** DATA UNDER STUDY follows **

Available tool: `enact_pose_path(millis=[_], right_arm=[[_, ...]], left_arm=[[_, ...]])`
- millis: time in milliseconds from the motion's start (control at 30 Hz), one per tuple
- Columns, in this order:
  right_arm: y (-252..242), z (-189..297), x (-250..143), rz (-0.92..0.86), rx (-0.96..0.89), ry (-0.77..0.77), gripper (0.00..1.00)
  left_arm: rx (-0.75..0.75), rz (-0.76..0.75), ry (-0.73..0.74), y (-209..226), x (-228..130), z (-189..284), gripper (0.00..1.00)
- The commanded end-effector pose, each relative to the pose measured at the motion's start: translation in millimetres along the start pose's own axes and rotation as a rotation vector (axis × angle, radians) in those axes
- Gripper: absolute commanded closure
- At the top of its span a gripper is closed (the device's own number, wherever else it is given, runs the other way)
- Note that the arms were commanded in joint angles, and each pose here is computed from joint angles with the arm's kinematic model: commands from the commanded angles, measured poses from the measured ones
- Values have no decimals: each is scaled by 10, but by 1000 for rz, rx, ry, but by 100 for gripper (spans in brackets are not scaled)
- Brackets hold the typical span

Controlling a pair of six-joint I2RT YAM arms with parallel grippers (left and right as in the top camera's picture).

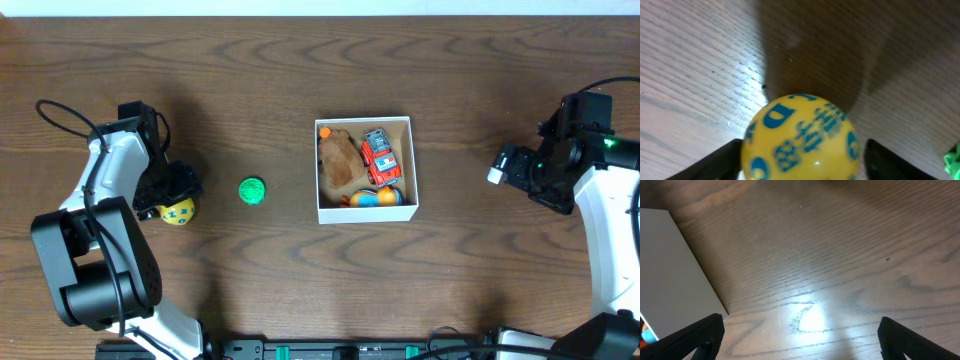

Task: Pack container
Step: 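Grasp the yellow lettered ball with the left gripper, then drop the yellow ball into the box with the left gripper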

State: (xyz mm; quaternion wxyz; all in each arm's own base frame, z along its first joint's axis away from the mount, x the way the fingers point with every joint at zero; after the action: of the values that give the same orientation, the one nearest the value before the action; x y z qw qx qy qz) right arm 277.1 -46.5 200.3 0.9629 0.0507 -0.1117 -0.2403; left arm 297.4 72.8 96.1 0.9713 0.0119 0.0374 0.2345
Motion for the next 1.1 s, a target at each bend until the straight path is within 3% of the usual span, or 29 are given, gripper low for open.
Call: enact_pose_path(millis=[0,100,367,533,600,700,900,1067], right_arm=[[-28,-4,2,9,0,3,1],[-28,-4,2,9,0,3,1],[-28,-4,2,9,0,3,1],[-28,-4,2,9,0,3,1],[-28,-4,2,9,0,3,1],[-28,-4,2,9,0,3,1],[-30,-4,-3,9,0,6,1],[-30,-4,-2,9,0,6,1]], left_arm=[[-10,1,15,-1,-9,-5,34],[-9,0,21,2,-20,-5,48],[-3,0,44,12,-61,-3,55],[-5,-6,36,-8,-66,47,67],[-10,-14,14,-38,-44,139,78],[-26,-43,-56,-138,-6,408,89],[-104,-181,-304,-567,-105,1302,93],[-232,-390,-532,-1136,-518,1978,94]])
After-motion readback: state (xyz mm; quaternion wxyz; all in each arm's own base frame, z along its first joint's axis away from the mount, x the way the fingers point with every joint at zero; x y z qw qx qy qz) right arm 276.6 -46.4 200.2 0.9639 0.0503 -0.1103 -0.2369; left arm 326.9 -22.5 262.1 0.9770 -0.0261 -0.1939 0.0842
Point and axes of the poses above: each gripper's point midway between its finger pads, its own z axis back along the fingers, its own y axis along the line the jaws close on, x = y × z, the point moved 7 cm from there along z, back along the fingers, and after that the axes turned 2 degrees about -z, right-handed, at the moved point
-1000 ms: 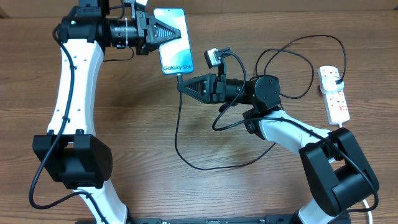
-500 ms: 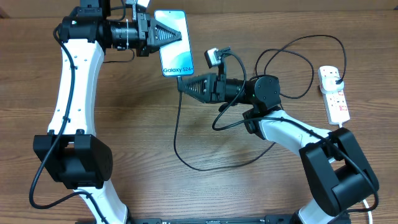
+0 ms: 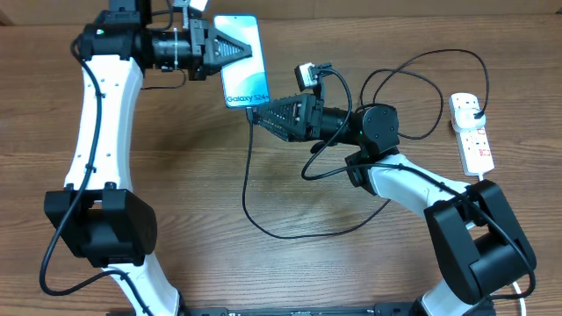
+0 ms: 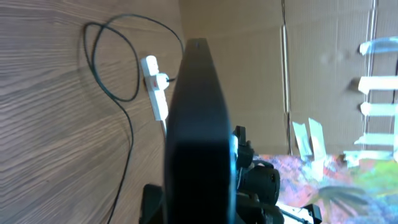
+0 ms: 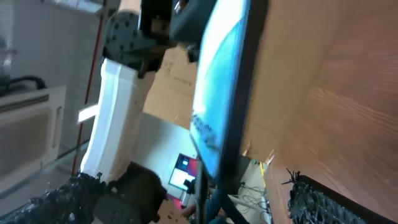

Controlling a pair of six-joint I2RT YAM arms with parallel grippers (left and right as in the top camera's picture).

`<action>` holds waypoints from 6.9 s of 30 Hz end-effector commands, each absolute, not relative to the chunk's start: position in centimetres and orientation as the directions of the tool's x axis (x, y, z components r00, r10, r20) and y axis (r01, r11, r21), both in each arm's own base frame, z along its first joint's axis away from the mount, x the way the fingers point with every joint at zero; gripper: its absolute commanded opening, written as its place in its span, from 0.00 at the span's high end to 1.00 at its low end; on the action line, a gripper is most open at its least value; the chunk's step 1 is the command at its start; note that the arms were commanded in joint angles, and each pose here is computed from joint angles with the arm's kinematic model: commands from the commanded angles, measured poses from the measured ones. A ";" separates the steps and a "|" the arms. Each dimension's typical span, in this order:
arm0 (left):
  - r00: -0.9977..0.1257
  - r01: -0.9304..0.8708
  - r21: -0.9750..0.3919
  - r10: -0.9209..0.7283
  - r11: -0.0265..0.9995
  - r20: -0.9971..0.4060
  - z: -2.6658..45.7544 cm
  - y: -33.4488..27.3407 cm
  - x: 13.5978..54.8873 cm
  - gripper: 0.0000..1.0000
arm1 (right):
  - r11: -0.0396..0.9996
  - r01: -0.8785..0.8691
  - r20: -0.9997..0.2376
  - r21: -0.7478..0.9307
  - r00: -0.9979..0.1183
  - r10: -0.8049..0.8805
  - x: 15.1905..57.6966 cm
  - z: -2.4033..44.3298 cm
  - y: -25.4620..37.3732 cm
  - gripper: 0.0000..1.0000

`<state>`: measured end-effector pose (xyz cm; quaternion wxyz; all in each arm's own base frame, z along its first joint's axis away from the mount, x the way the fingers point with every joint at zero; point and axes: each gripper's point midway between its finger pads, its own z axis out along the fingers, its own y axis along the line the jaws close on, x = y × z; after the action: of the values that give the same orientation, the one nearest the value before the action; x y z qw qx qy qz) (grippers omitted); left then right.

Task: Plug charger to phone and switch on socket
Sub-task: 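Open the right gripper and move it away toward the power strip, then lower the plugged-in phone toward the table with the left gripper, then lay the phone flat on the table and open the left gripper, then raise the left gripper up and away from the phone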

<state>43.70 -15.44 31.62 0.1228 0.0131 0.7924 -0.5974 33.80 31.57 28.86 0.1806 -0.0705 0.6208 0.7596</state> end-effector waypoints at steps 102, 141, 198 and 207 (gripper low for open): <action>-0.990 -0.127 -0.542 -0.069 0.831 0.125 1.0 -30.3 43.0 0.96 | 0.674 0.163 -0.344 0.720 -0.760 0.551 35.4 19.2 8.6 0.00; -0.990 -0.140 -0.395 -0.118 0.908 0.080 -0.5 -27.5 43.4 0.73 | 0.674 0.163 -0.344 0.720 -0.760 0.552 35.5 19.2 8.5 0.00; -0.977 -0.088 -0.194 -0.123 0.977 -0.174 12.7 -16.8 44.4 0.00 | 0.675 0.180 -0.329 0.715 -0.766 0.553 35.1 18.8 8.5 0.00; -0.936 -0.087 -0.167 -0.138 0.982 -0.323 21.8 -14.1 41.5 0.00 | 0.674 0.205 -0.299 0.709 -0.779 0.551 34.5 18.2 8.5 0.00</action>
<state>42.15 -15.31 19.07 0.1345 -0.0637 0.9846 -0.0916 34.50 8.68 17.48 0.2428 0.2206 0.8807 0.3418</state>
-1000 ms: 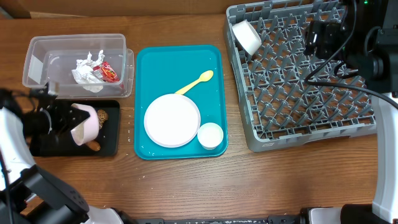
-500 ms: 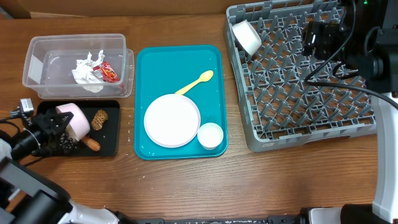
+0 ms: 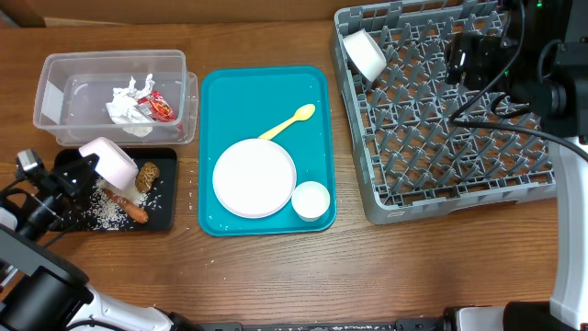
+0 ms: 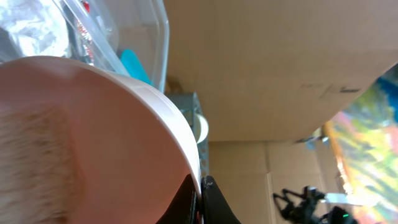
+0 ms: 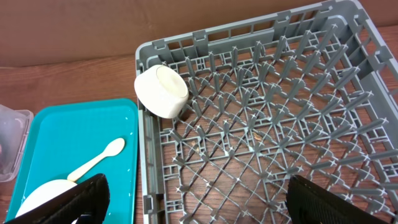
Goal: Sort waste into correct bins and load items into the dishwasher
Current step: 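Tilt the pink bowl to pour the rice onto the black tray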
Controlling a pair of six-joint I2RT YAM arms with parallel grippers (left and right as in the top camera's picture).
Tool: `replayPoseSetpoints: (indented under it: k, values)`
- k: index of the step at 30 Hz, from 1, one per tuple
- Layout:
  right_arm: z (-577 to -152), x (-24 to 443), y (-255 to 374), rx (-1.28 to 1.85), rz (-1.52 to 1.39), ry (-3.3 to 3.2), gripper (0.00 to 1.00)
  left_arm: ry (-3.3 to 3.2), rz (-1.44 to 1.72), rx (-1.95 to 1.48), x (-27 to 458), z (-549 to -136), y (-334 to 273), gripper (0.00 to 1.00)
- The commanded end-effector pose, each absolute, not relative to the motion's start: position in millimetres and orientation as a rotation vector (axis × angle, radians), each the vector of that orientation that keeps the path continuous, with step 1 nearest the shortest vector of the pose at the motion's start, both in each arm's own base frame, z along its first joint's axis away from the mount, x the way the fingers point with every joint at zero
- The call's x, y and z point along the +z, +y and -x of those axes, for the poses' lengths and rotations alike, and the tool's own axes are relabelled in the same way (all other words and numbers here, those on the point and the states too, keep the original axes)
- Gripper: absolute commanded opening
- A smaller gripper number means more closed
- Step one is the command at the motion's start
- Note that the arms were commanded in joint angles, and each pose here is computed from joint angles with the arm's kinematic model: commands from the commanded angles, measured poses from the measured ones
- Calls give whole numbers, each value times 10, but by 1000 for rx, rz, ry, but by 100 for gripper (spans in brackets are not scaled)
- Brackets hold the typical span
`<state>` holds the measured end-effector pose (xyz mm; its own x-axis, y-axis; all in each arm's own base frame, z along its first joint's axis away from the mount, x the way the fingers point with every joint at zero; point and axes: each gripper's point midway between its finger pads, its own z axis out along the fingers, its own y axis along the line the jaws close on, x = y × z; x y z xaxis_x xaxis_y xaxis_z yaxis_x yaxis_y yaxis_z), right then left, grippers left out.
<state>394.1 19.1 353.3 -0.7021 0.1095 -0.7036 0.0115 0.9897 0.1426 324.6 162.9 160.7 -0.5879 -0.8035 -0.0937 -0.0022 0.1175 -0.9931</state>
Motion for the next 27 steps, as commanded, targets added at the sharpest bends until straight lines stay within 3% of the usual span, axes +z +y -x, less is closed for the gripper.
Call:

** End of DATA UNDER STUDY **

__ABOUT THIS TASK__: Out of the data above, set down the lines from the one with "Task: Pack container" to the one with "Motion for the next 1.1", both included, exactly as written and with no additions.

__SOLUTION__:
Task: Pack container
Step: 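Grasp the yellow lettered ball with the left gripper, then drop the yellow ball into the box with the left gripper
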
State: (xyz mm; quaternion wxyz; all in each arm's own base frame, z along its first joint's axis away from the mount, x the way the fingers point with every joint at zero; after the action: of the values that give the same orientation, the one nearest the value before the action; x y z qw qx qy qz) right arm 277.1 -46.5 200.3 0.9629 0.0507 -0.1117 -0.2403; left arm 297.4 72.8 96.1 0.9713 0.0119 0.0374 0.2345
Motion for the next 1.1 s, a target at each bend until the straight path is within 3% of the usual span, or 29 are given, gripper low for open.

Besides this answer, the exercise requires nothing else.